● Task goal
The answer is to be an exact copy of the lines below running from the line with "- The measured" down to the line with "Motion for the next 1", both ends included, and nothing more.

● Provided material

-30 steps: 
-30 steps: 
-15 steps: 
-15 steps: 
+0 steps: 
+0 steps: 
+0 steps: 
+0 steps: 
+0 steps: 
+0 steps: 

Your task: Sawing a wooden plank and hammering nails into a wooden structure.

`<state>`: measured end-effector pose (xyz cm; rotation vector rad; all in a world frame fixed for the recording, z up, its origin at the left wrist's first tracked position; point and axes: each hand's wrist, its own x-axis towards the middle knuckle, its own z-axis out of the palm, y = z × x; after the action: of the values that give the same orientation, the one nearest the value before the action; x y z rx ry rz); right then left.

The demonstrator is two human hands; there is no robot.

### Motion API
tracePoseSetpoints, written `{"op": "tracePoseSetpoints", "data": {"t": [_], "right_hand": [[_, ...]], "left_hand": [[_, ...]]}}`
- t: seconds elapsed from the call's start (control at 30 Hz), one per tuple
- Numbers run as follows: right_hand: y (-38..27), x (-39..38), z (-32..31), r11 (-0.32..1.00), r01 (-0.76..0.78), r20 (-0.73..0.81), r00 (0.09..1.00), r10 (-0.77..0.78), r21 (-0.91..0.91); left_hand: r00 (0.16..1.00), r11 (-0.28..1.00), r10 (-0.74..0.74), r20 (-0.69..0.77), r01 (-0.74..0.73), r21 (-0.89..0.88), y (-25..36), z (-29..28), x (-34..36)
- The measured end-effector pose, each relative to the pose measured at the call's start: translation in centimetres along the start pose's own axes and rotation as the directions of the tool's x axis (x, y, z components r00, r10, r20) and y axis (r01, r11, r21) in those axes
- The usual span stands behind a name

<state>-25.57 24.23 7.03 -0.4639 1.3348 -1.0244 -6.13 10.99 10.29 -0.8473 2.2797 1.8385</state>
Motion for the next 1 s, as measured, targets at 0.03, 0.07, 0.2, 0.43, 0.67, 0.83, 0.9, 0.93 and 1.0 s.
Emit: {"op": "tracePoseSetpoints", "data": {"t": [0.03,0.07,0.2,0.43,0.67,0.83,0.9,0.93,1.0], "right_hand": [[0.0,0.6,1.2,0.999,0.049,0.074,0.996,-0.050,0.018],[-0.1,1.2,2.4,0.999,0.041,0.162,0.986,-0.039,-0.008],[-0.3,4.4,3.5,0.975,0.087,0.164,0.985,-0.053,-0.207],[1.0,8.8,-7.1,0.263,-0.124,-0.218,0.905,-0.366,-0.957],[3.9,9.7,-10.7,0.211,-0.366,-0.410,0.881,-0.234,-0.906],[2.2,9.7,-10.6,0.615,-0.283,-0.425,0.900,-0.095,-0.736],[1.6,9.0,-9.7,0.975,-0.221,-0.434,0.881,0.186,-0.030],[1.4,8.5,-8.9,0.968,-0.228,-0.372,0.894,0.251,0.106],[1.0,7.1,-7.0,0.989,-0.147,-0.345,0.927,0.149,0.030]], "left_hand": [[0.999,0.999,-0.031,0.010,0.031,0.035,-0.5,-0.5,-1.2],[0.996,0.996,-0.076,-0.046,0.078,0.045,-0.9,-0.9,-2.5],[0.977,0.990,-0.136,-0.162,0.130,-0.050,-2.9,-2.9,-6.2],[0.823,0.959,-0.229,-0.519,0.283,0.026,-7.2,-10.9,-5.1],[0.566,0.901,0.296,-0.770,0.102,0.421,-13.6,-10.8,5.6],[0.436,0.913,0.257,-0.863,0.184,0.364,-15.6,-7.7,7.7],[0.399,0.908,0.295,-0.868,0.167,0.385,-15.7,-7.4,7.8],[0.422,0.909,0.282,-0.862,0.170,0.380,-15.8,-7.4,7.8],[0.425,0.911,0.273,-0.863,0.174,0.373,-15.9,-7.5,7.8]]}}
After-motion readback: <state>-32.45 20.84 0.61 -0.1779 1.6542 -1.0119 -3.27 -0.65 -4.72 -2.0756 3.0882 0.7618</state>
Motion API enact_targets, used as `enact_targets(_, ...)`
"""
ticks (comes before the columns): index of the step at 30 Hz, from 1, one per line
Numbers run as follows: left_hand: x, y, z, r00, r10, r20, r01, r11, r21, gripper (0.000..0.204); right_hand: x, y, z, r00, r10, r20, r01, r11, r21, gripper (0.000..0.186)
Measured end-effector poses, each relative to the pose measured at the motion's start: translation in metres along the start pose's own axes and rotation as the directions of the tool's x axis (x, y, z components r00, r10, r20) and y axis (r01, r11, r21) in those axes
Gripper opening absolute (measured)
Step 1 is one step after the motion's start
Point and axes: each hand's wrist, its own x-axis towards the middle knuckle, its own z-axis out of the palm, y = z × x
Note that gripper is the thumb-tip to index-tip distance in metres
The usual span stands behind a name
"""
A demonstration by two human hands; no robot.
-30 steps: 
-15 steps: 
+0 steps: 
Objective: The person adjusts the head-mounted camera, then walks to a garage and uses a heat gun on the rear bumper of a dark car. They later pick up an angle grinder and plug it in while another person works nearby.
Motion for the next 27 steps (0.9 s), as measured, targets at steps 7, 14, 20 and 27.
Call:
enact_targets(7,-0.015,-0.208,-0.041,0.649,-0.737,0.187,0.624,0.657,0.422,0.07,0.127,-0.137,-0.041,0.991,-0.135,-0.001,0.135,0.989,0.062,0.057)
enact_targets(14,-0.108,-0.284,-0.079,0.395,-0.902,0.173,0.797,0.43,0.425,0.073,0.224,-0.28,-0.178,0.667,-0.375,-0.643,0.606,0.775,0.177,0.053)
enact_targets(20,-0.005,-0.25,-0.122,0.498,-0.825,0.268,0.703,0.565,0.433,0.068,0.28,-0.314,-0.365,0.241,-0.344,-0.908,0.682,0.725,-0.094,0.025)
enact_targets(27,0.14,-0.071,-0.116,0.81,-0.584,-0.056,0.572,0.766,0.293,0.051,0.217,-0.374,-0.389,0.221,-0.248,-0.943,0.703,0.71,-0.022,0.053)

● The completed task
- The measured end-effector pose, each relative to the pose measured at the call's start: translation in centimetres along the start pose's own axes and rotation as the directions of the tool's x axis (x, y, z components r00, r10, r20) and y axis (r01, r11, r21) in those axes
- The usual span stands behind a name

<state>-25.57 24.23 7.03 -0.4639 1.3348 -1.0244 -6.13 10.99 10.29 -0.8473 2.2797 1.8385</state>
Motion for the next 1 s, as measured, targets at 0.03, 0.07, 0.2, 0.43, 0.67, 0.83, 0.9, 0.93 and 1.0 s.

A complete answer has now been given to the exercise.